I tyle było dyskusji na temat 300 tys. dla białostoczan. PiS jednak zapowiada, że do tematu wróci na najbliższej zwykłej sesji rady. Nie odpuści. Ale to w przyszłości. Bo podczas sesji nadzwyczajnej w tej materii udało się tylko uzyskać ustne zapewnienie zastępcy prezydenta miasta Adama Polińskiego, że jeśli wnioski o pomoc będą, to pieniądze na pomoc mogą się znaleźć, o ile wnioskujący spełni określone w regulaminie kryteria.

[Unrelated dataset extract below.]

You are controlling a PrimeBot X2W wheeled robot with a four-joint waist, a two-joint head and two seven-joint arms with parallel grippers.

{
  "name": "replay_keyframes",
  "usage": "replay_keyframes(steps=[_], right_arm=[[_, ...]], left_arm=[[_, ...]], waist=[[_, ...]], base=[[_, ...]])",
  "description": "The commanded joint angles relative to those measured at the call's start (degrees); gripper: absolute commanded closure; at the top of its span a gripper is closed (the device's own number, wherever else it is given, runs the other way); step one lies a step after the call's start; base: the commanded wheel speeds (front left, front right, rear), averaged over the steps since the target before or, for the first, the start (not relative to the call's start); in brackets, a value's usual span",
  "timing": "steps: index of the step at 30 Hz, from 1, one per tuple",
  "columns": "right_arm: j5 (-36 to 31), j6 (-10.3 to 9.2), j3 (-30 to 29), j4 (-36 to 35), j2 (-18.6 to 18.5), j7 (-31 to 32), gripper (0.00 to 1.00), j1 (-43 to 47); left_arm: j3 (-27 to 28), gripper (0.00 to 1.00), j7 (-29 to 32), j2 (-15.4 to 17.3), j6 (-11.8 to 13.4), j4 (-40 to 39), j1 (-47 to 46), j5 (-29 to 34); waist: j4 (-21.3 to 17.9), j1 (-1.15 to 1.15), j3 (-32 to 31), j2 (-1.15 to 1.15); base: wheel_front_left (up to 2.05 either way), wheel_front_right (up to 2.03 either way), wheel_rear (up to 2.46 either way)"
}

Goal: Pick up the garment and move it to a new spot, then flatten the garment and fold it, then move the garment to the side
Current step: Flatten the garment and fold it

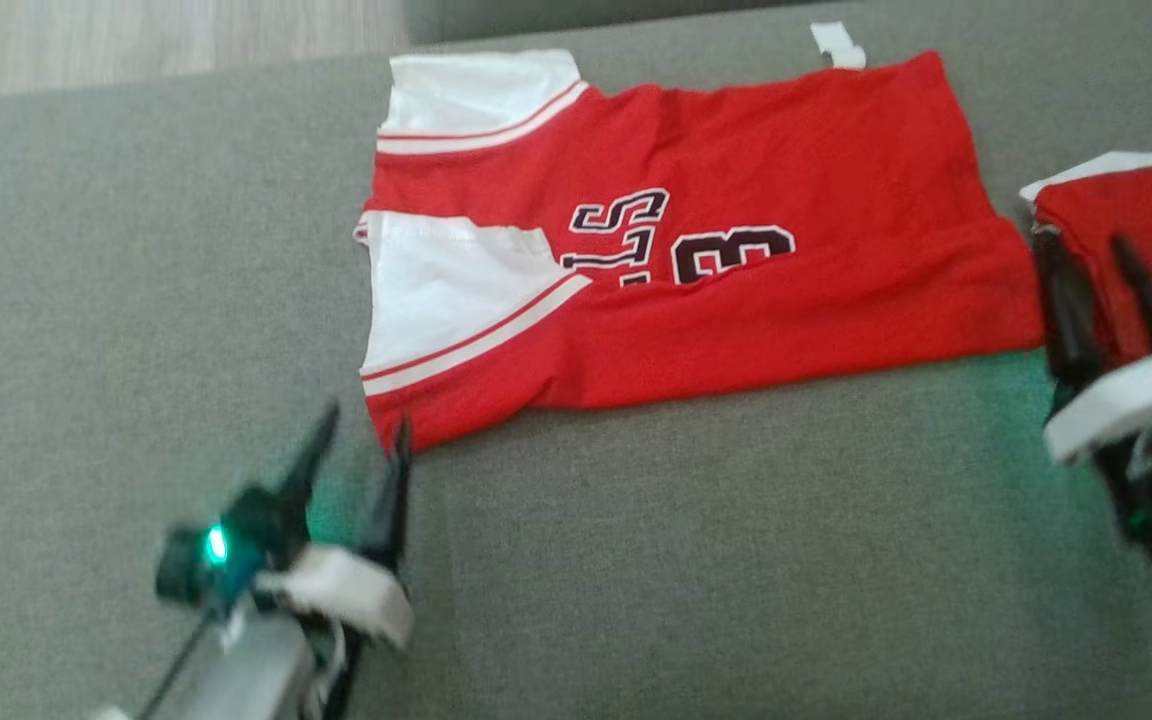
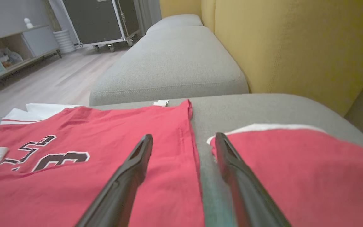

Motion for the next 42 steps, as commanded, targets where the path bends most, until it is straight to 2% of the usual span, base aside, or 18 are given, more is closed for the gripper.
replay_keyframes(steps=[1,7,17,20,21,22,23,25,42], right_arm=[[0.09,-0.04,-0.18,-1.78,0.1,-0.61,0.0,1.79],[-2.38,-0.04,-3.82,-4.93,2.38,-0.62,0.0,6.74],[-4.19,-0.04,-6.3,-5.92,3.77,-0.63,0.0,8.86],[-4.36,-0.04,-6.59,-5.65,3.92,-0.63,0.0,9.02],[-4.37,-0.04,-6.64,-5.56,3.96,-0.63,0.0,9.04],[-4.39,-0.04,-6.69,-5.49,4.01,-0.63,0.0,9.04],[-4.44,-0.04,-6.7,-5.42,4.08,-0.63,0.0,9.03],[-4.53,-0.04,-6.68,-5.21,4.23,-0.63,0.0,8.97],[-2.0,-0.04,-2.13,9.74,5.51,0.53,0.0,2.77]], left_arm=[[2.8,0.0,-0.18,0.84,0.23,-2.07,-1.74,-0.63],[4.58,0.0,-0.18,-0.64,0.61,0.63,2.41,-1.92],[4.52,0.0,-0.18,-2.67,-1.33,7.99,-0.41,-1.55],[4.49,0.06,-0.18,-3.11,-2.08,9.58,-1.39,-1.23],[4.48,0.12,-0.18,-3.25,-2.34,10.09,-1.71,-1.14],[4.36,0.25,-0.18,-3.34,-2.67,10.6,-2.02,-0.97],[4.12,0.53,-0.18,-3.38,-3.06,11.03,-2.33,-0.66],[3.79,1.0,-0.18,-3.45,-3.81,11.41,-2.84,-0.05],[5.41,1.0,-0.18,-1.05,-4.91,5.65,-0.94,4.54]], waist=[[0.04,0.01,-0.93,0.0],[-0.54,0.01,-2.12,0.0],[-1.76,0.01,-1.93,0.0],[-1.8,0.01,-1.83,0.0],[-1.77,0.01,-1.81,0.0],[-1.74,0.01,-1.81,0.0],[-1.72,0.01,-1.82,0.0],[-1.63,0.01,-1.87,0.0],[0.38,0.01,-1.81,0.0]], base=[[0.0,0.0,0.0],[0.0,0.0,0.0],[0.0,0.0,0.0],[0.0,0.0,0.0],[0.0,0.0,0.0],[0.0,0.0,0.0],[0.0,0.0,0.0],[0.0,0.0,0.0],[0.0,0.0,0.0]])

Przerwa w obradach sesji i burza mózgów w klubie PiS w efekcie dały tyle, że zaraz później radni JEDNOGŁOŚNIE przyjęli obie uchwały o udzieleniu pomocy poszkodowanym pomorskim gminom. W ten sposób 200 tys. zł powędruje do gminy Czersk (Pomorskie) a 100 tys. do gminy Sośno (Kujawsko-Pomorskie). Jak mówiła skarbnik Białegostoku Stanisława Kozłowska - po rozmowach z władzami obdarowanych gmin - w Czersku białostockie pieniądze pomogą odbudować zniszczone słupy energetyczne, oświetlenie ulic oraz naprawić uszkodzone ścieżki rowerowe, zaś w Sośnie pójdą na odtworzenie zniszczonej infrastruktury komunalnej.
Zanim jednak doszło do jednomyślności w głosowaniu radni PiS zgłosili wiele wątpliwości dotyczących prezydenckich propozycji zmian w budżecie miasta na bieżący rok. Chodziło o dwie kwestie: przesunięcie wydatków na inwestycje drogowe oraz źródło finansowania tych 300 tysięcy zł pomocy. W pierwszej kwestii chodzi o sześć ulic osiedlowych, które miały być wyremontowane w tym roku, a nie będą. W większości z powodu braku zainteresowania wykonawców, którzy albo nie przystępowali do przetargów, albo oferowali kwoty znacznie wyższe niż miasto miało zaplanowane. Chodzi o ulice: Liniowa, Witebska, Przygodna, Nowosielska, Proletariacka, Waryńskiego. Zastępca prezydenta Adam Poliński uspokoił radnych, że te inwestycje będą realizowane, tylko z przyszłorocznego budżetu (o ile w ogóle znajdą się chętni do wykonania tych prac).
Druga kwestia - 300 tys. na pomoc przesunięto z wydatków na dodatki mieszkaniowe. Jak uzasadniała skarbnik miasta nie chodzi o to, że komuś teraz tych dodatków zabraknie, lecz okazuje się, że pieniądze zostały, ponieważ białostoczanie wzbogacili się na tyle, że nie spełniają już kryteriów dochodowych kwalifikujących do przyznania dodatku mieszkaniowego. Więc i tak tych 300 tys. na dodatki mieszkaniowe miasto by nie wydało. A tak - pomożemy Pomorzanom.